» Entries shown:
####################

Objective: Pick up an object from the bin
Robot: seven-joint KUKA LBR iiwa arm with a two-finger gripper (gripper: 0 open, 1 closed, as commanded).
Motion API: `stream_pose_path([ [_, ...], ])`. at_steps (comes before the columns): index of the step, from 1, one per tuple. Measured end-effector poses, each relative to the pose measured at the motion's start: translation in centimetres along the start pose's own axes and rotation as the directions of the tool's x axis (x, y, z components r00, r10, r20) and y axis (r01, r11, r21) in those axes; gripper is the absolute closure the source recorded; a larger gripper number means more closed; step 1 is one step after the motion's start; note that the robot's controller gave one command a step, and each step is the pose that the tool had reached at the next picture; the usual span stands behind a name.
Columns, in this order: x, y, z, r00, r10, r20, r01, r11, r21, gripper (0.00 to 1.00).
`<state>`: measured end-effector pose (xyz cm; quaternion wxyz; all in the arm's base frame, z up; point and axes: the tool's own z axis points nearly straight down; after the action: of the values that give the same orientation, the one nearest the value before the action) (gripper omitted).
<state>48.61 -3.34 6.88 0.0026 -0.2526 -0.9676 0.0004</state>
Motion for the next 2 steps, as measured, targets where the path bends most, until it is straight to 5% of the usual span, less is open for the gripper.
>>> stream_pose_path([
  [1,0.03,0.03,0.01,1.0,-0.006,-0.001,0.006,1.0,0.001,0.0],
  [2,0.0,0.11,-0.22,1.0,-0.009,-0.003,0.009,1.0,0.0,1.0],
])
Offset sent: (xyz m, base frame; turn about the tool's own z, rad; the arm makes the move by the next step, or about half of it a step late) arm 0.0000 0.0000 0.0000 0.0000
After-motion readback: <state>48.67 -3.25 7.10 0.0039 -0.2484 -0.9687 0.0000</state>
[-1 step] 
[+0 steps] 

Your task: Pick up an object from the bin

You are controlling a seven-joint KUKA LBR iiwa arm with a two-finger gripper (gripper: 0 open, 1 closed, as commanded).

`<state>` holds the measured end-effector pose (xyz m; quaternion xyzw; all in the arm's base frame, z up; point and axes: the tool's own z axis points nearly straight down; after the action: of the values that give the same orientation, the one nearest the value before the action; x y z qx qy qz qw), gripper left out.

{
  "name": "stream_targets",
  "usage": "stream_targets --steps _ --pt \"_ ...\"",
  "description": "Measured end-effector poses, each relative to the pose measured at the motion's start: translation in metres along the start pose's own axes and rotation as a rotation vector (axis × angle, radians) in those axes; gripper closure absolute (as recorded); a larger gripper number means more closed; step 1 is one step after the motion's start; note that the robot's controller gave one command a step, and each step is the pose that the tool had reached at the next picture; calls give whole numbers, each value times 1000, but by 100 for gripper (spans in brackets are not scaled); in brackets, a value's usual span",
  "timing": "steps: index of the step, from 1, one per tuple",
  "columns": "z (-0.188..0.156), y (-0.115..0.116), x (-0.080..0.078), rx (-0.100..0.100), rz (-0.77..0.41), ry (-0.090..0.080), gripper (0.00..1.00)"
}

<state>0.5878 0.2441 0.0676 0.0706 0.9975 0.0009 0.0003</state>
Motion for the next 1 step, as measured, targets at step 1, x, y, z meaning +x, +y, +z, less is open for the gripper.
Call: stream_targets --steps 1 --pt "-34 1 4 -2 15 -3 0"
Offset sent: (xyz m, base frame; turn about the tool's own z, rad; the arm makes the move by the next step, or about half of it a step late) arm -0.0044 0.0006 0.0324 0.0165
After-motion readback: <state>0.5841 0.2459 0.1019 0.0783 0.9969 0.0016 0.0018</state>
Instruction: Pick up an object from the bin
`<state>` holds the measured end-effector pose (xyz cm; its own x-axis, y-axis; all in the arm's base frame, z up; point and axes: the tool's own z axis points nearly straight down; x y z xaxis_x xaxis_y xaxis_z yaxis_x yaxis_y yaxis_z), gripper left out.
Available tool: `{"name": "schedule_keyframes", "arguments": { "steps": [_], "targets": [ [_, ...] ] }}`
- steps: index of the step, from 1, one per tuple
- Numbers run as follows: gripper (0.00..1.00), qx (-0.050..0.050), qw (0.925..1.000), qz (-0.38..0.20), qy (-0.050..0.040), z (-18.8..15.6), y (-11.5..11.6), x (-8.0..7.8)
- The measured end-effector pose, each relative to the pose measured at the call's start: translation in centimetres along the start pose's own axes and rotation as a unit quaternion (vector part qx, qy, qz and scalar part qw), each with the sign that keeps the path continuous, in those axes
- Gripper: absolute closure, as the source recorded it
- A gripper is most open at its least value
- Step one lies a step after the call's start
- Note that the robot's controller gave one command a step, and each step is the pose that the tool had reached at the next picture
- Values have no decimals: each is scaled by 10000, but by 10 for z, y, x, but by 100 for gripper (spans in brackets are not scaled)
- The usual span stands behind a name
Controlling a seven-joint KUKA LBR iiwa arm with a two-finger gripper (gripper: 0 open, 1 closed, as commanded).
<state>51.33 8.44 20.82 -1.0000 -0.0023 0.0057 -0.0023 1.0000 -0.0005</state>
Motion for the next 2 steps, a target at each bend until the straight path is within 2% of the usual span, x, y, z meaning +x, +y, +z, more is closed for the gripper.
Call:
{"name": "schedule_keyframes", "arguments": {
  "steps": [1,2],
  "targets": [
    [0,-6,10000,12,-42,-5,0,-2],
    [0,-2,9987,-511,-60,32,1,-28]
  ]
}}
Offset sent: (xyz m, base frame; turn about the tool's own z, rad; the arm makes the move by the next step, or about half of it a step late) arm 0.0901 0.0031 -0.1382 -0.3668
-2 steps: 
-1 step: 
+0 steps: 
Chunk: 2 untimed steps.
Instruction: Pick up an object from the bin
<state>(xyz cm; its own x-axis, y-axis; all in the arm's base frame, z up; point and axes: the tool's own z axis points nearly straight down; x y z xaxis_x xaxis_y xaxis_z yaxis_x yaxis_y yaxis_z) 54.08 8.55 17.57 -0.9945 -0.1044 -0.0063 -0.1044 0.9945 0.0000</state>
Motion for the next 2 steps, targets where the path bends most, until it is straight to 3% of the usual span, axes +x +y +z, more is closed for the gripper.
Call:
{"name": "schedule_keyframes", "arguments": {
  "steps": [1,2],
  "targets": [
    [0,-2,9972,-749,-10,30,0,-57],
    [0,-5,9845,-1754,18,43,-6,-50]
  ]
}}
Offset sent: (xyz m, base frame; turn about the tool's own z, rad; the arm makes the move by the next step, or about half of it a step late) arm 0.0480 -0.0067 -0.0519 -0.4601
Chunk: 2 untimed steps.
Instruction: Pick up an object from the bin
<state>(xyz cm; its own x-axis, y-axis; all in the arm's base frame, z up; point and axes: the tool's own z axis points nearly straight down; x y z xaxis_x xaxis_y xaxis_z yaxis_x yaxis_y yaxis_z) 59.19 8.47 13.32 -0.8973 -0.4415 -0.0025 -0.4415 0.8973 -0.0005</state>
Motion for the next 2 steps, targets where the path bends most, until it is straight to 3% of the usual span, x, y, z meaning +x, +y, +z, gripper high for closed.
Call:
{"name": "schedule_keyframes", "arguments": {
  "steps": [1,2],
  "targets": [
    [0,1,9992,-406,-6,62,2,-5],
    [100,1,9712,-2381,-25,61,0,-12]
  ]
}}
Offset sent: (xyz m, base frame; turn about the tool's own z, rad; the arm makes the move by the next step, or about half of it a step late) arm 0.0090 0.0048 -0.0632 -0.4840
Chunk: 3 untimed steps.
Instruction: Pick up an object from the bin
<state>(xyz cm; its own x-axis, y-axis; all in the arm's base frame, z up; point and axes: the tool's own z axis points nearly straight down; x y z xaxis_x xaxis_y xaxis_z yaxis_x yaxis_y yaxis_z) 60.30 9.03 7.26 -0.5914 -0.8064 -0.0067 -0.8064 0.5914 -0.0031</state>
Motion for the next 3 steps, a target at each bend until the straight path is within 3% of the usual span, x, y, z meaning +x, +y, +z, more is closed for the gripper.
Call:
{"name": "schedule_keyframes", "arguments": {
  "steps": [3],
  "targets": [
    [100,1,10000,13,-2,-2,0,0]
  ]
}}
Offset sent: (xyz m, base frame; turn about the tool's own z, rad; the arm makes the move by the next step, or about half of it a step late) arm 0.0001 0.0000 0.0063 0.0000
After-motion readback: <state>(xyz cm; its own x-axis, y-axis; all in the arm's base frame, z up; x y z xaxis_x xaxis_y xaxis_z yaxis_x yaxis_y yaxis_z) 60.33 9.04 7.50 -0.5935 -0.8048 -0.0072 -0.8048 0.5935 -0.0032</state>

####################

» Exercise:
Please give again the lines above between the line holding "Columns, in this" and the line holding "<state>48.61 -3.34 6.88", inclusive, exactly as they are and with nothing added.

» Response to this task:
Columns, in this order: x, y, z, r00, r10, r20, r01, r11, r21, gripper (0.00 to 1.00).
`<state>`: measured end-effector pose (xyz cm; quaternion wxyz; all in the arm's base frame, z up; point and axes: the tool's own z axis points nearly straight down; after the action: of the values that give the same orientation, the one nearest the value before the action) (gripper omitted).
<state>48.61 -3.34 6.88 0.0026 -0.2526 -0.9676 0.0004</state>

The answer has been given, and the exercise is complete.